[Action item]:
The response should be an exact transcription of the data below, free of images.

++++ Data below ++++

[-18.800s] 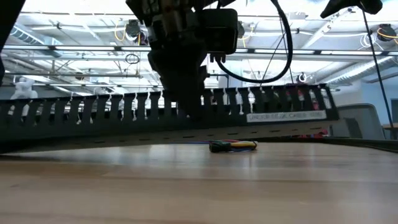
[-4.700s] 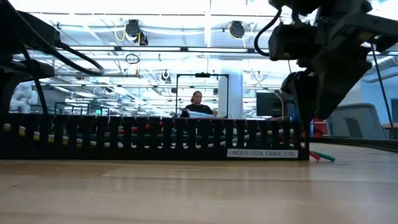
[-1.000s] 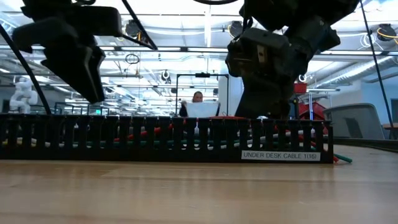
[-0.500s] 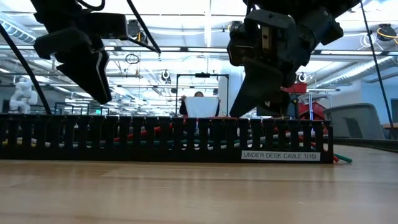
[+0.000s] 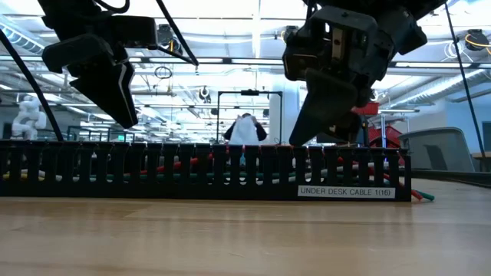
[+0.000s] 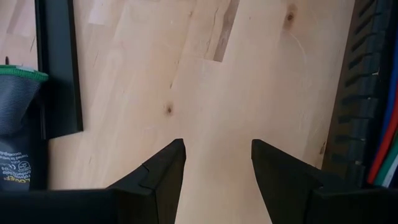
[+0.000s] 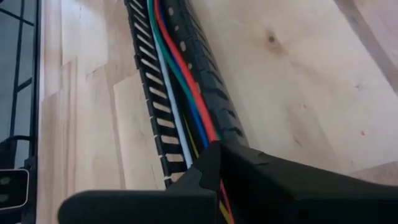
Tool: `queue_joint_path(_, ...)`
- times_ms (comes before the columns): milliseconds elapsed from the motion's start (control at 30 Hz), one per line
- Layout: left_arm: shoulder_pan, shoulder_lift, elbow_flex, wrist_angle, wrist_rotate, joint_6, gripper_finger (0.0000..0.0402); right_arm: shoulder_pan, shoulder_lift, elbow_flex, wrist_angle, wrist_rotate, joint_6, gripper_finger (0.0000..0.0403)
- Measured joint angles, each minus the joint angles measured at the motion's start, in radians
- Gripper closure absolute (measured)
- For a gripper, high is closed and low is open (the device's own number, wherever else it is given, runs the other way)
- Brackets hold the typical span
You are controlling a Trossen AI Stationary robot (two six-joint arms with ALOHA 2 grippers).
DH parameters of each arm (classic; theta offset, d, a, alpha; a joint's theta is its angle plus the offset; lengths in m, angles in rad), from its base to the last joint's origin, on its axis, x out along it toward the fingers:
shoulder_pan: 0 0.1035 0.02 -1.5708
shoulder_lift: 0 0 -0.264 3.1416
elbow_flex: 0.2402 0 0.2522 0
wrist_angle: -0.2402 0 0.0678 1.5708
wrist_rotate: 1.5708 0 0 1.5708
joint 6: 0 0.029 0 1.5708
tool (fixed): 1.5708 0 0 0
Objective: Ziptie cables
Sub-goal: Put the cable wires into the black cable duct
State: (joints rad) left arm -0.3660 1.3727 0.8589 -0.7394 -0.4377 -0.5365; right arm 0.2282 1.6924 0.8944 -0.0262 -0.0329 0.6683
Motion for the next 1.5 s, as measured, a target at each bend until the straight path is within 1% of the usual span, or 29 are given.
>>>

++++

[Task response]:
[-18.800s] 
[-4.700s] 
[-1.000s] 
[-0.500s] 
[+0.000s] 
[+0.000s] 
[+0.000s] 
Tool: `queue_joint_path(_, ...)`
- times_ms (comes before the columns): milliseconds elapsed from the motion's start (control at 30 Hz), one per line
- Layout: left_arm: shoulder_pan, shoulder_lift, elbow_flex, wrist_angle, wrist_rotate, joint_6, gripper_finger (0.0000..0.0402); right_arm: shoulder_pan, shoulder_lift, elbow_flex, wrist_angle, wrist_rotate, joint_6, gripper_finger (0.0000..0.0403)
- Measured joint angles, each minus the joint angles measured at the motion's start, in radians
- Gripper closure absolute (measured)
- For a gripper, high is closed and low is open (the device's own number, wherever else it is given, runs the other way)
- Brackets hold the typical span
You are controlling a Trossen AI Stationary robot (two six-joint arms with ALOHA 2 grippers).
DH parameters of each arm (classic; theta offset, d, a, alpha; a joint's theta is its angle plus the offset; lengths in m, angles in rad), from its base to the last joint's origin, on its axis, x out along it toward the fingers:
shoulder_pan: 0 0.1035 0.02 -1.5708
shoulder_lift: 0 0 -0.264 3.1416
elbow_flex: 0.2402 0 0.2522 0
wrist_angle: -0.2402 0 0.0678 1.5708
wrist_rotate: 1.5708 0 0 1.5708
joint 6: 0 0.029 0 1.5708
tool (fixed): 1.5708 0 0 0
Objective: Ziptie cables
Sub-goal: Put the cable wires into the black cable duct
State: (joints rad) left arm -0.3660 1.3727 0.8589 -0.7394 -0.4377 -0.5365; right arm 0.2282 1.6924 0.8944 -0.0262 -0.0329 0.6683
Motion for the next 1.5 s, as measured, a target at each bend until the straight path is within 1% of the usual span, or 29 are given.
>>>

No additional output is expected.